**YOUR ASSIGNMENT**
Exclude the pictures from your copy, and reproduce each entry below verbatim.

(Stored entries)

━━━━━━━━━━━━━━━━━━━━━━━━━━━━━━

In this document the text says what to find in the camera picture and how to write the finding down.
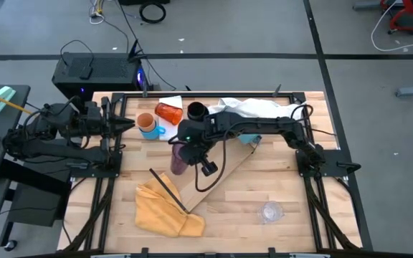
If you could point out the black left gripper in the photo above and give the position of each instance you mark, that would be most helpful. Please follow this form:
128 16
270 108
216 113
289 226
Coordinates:
93 120

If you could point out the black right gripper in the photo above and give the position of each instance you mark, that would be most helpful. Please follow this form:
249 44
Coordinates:
194 154

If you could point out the purple faceted plastic tumbler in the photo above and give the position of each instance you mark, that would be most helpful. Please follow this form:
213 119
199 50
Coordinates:
177 163

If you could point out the peach plastic cup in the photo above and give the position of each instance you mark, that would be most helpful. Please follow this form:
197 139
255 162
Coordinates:
146 121

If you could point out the white napkin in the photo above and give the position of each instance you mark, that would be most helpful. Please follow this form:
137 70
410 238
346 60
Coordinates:
170 132

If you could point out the blue plastic mug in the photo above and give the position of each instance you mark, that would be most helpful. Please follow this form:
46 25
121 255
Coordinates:
152 135

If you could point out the black plastic cup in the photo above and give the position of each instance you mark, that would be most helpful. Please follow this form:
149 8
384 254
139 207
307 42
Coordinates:
197 110

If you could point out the orange translucent tumbler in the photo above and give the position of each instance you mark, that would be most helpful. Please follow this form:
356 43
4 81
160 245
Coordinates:
169 114

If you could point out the clear plastic cup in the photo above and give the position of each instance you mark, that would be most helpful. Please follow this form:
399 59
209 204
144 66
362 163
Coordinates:
271 212

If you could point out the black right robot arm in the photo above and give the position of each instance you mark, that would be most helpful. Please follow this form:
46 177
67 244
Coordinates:
264 125

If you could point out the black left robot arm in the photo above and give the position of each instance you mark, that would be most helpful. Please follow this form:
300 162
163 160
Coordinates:
48 136

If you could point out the wooden board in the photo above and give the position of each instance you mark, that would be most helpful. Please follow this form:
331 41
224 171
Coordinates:
206 186

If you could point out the black computer tower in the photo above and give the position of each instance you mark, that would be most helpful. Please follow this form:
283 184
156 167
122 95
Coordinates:
99 75

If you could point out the teal cloth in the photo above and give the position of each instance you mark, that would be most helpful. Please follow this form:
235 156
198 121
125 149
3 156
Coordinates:
247 138

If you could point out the yellow waffle cloth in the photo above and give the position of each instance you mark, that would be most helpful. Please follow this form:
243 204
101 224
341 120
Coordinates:
163 215

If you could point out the white cloth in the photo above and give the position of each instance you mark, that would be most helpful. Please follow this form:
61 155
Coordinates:
256 107

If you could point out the black equipment box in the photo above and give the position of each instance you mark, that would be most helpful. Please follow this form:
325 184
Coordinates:
34 204

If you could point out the mint green stapler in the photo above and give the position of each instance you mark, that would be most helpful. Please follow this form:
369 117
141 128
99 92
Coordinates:
0 98

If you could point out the red chair base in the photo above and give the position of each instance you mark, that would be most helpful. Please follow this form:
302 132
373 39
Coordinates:
407 21

━━━━━━━━━━━━━━━━━━━━━━━━━━━━━━

**ANSWER SECTION**
In this document the text says what to find in the camera picture and how to write the finding down.
If you could point out the black left gripper in the photo above and give the position of each instance you mark, that would be most helpful. Please follow this form:
128 16
270 108
216 113
289 226
Coordinates:
93 120

If you could point out the black right gripper in the photo above and give the position of each instance you mark, that would be most helpful. Please follow this form:
249 44
Coordinates:
194 154

If you could point out the purple faceted plastic tumbler in the photo above and give the position of each instance you mark, that would be most helpful. Please follow this form:
213 119
199 50
Coordinates:
177 163

If you could point out the peach plastic cup in the photo above and give the position of each instance you mark, that would be most helpful. Please follow this form:
197 139
255 162
Coordinates:
146 121

If you could point out the white napkin in the photo above and give the position of each instance you mark, that would be most helpful. Please follow this form:
137 70
410 238
346 60
Coordinates:
170 132

If you could point out the blue plastic mug in the photo above and give the position of each instance you mark, that would be most helpful. Please follow this form:
46 25
121 255
Coordinates:
152 135

If you could point out the black plastic cup in the photo above and give the position of each instance you mark, that would be most helpful. Please follow this form:
149 8
384 254
139 207
307 42
Coordinates:
197 110

If you could point out the orange translucent tumbler in the photo above and give the position of each instance you mark, that would be most helpful. Please follow this form:
356 43
4 81
160 245
Coordinates:
169 114

If you could point out the clear plastic cup in the photo above and give the position of each instance you mark, that would be most helpful. Please follow this form:
399 59
209 204
144 66
362 163
Coordinates:
271 212

If you could point out the black right robot arm in the photo above and give the position of each instance you mark, that would be most helpful. Please follow this form:
46 177
67 244
Coordinates:
264 125

If you could point out the black left robot arm in the photo above and give the position of each instance you mark, that would be most helpful. Please follow this form:
300 162
163 160
Coordinates:
48 136

If you could point out the wooden board in the photo above and give the position of each instance you mark, that would be most helpful. Please follow this form:
331 41
224 171
Coordinates:
206 186

If you could point out the black computer tower in the photo above and give the position of each instance you mark, that would be most helpful. Please follow this form:
283 184
156 167
122 95
Coordinates:
99 75

If you could point out the teal cloth in the photo above and give the position of each instance you mark, that would be most helpful. Please follow this form:
235 156
198 121
125 149
3 156
Coordinates:
247 138

If you could point out the yellow waffle cloth in the photo above and give the position of each instance you mark, that would be most helpful. Please follow this form:
243 204
101 224
341 120
Coordinates:
163 215

If you could point out the white cloth in the photo above and give the position of each instance you mark, that would be most helpful. Please follow this form:
61 155
Coordinates:
256 107

If you could point out the black equipment box in the photo above and give the position of each instance you mark, that would be most helpful. Please follow this form:
325 184
Coordinates:
34 204

If you could point out the mint green stapler in the photo above and give the position of each instance you mark, that would be most helpful. Please follow this form:
369 117
141 128
99 92
Coordinates:
0 98

If you could point out the red chair base in the photo above and give the position of each instance you mark, that would be most helpful. Please follow this form:
302 132
373 39
Coordinates:
407 21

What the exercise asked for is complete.